Em mais de um ano de aulas remotas devido à pandemia da Covid-19, o gestor destacou que mesmo com a crise, o estado manteve todos os investimentos na educação e isso refletiu na melhor avaliação dos programas de educação pública à distância da Rede Estadual.

“Em 2021 conquistamos esse primeiro lugar. Todos os investimentos em educação foram mantidos. Estamos com a nota 8,89 nos três eixos de monitoramento, acessibilidade e os meios”, destacou.

De acordo com o secretário, houve um salto no desempenho do ensino de 2021 em comparação a 2020. No ano passado, a Paraíba obteve nota 5.89,  e este ano, alcançou a nota 8,89. Mais detalhes na edição desta sexta-feira do O PODER PARAIBA.

O secretário observou que os números da nova pesquisa, mostram como a Paraíba continua investindo no ensino remoto.
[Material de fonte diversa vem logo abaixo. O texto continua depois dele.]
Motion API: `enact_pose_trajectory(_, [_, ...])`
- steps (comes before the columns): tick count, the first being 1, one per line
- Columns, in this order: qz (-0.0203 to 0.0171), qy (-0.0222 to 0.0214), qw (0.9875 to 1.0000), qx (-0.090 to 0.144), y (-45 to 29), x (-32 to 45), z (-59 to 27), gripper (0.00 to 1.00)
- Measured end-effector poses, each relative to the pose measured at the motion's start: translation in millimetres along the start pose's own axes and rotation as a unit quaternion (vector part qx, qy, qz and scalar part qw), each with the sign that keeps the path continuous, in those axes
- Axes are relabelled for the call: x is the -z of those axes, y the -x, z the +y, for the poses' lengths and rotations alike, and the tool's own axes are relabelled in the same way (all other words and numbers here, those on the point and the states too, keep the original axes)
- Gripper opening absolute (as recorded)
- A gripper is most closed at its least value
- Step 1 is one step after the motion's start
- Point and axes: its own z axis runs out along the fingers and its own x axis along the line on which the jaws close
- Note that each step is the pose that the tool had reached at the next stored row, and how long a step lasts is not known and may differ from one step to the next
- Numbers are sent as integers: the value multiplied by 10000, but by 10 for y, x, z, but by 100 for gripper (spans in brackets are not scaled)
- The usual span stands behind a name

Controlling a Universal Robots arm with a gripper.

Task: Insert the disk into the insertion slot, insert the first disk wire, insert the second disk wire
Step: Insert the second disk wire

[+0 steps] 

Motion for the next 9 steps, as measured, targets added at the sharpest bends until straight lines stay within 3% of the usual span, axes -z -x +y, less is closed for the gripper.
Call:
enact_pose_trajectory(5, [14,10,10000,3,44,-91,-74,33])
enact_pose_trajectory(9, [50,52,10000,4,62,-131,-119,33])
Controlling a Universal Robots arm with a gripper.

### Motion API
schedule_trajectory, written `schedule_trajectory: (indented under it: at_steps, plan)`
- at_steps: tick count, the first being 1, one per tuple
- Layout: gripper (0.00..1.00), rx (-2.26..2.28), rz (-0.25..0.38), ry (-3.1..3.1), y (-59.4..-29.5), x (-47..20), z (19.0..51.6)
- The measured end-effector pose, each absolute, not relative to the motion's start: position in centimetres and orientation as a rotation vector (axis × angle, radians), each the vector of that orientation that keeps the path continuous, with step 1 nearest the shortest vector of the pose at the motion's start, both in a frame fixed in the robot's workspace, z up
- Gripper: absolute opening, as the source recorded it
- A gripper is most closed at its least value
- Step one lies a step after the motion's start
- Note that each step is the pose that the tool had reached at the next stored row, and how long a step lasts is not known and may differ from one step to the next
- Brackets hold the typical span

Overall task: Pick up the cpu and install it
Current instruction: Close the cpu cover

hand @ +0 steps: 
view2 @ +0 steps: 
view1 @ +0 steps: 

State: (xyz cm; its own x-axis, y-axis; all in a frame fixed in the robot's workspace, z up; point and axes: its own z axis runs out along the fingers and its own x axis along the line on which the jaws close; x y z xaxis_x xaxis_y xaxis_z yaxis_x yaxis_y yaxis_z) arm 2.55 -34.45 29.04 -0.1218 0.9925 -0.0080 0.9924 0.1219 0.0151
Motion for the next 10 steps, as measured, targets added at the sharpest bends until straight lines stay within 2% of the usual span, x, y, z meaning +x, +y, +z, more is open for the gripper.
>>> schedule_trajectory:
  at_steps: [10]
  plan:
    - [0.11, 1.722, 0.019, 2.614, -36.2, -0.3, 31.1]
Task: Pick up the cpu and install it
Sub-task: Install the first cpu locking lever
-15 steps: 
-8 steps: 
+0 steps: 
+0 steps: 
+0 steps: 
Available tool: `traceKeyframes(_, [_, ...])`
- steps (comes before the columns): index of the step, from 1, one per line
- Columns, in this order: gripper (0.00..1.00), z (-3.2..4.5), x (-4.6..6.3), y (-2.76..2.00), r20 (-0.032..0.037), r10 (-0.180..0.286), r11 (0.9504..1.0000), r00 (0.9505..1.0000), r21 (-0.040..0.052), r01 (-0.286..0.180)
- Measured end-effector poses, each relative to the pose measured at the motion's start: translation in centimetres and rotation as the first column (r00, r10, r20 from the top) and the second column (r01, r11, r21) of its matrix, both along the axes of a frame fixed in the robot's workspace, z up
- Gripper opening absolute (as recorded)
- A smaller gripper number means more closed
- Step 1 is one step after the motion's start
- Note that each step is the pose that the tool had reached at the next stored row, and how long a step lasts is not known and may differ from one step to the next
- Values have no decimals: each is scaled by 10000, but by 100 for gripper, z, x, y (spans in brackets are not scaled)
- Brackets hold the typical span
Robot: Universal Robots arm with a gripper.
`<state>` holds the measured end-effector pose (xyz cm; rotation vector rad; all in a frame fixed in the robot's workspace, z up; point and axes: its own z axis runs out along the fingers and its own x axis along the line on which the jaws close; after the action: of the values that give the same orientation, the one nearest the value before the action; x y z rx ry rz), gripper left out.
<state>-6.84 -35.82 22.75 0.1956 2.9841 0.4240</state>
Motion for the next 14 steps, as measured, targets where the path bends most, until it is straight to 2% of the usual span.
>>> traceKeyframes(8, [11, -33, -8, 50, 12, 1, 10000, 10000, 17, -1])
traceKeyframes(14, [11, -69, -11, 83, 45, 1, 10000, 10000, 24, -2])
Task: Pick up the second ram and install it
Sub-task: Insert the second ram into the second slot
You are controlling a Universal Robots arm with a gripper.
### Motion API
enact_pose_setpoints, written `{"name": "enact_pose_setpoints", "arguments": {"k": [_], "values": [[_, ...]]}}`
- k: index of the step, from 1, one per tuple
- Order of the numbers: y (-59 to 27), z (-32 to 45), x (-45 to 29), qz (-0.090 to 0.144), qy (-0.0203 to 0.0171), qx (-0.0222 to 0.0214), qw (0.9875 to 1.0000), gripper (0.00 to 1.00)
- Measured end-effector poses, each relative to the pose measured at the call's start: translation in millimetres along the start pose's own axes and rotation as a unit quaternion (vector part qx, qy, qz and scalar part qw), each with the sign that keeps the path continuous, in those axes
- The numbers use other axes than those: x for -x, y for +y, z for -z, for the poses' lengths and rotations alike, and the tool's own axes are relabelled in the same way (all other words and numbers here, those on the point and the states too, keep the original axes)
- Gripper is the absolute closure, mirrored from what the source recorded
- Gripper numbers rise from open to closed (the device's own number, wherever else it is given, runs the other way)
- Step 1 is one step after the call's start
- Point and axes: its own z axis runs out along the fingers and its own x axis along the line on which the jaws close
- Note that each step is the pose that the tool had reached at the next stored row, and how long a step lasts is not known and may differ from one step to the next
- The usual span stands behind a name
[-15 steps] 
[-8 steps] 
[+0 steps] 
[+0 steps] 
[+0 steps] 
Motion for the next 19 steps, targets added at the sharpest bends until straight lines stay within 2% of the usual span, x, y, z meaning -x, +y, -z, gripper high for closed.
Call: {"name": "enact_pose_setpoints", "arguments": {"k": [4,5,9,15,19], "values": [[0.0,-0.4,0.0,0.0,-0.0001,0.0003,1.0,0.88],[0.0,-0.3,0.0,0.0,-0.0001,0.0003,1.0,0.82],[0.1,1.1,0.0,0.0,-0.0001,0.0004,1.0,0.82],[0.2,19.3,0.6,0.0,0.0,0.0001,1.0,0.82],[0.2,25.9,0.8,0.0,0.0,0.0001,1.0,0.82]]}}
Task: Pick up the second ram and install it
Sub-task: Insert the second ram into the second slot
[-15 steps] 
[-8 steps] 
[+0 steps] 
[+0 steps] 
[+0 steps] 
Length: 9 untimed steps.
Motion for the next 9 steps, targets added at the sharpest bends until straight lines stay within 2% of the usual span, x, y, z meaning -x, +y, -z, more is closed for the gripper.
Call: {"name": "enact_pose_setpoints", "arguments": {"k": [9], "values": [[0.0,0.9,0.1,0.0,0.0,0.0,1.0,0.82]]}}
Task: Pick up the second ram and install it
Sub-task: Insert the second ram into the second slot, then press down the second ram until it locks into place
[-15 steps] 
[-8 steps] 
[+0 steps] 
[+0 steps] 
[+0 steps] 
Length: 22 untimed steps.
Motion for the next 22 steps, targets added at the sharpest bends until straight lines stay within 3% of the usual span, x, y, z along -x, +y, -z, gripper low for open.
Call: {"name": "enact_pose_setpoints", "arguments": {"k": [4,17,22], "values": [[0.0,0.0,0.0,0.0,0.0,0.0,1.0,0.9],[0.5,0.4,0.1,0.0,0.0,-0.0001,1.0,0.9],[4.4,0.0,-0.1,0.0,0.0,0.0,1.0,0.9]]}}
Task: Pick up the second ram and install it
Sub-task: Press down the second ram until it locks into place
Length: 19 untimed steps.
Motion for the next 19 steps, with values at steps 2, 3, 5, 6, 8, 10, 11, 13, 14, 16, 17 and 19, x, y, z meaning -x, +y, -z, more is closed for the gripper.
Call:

No ano passado, o Estado também  ficou em primeiro lugar no Brasil no Índice de Educação à Distância, conforme estudo da Fundação Getúlio Vargas.

Durante a pandemia de Covid-19, o estado obteve a melhor avaliação dos programas de educação pública EAD, por ter uma maior cobertura e menor demora na implementação da modalidade de ensino remoto para os alunos das escolas estaduais.

Tanto no ano passado, como neste ano, a pesquisa observou a data de introdução e a duração dos programas implementados; os meios utilizados para transmitir as aulas; os investimentos feitos para distribuir acesso à internet; as políticas adotadas para garantir a supervisão dos alunos e o tamanho da cobertura dos programas.

Estes indicadores formaram o Índice de Educação à Distância, que também avaliou os fatores citados acima ao longo do tempo. Estados com menor nota, normalmente, implementaram planos menos efetivos e de forma mais tardia.

O secretário de Estado, Cláudio Furtado, disse que a experiência em 2020 foi fundamental para aperfeiçoar o ensino híbrido que será adotado em 2021.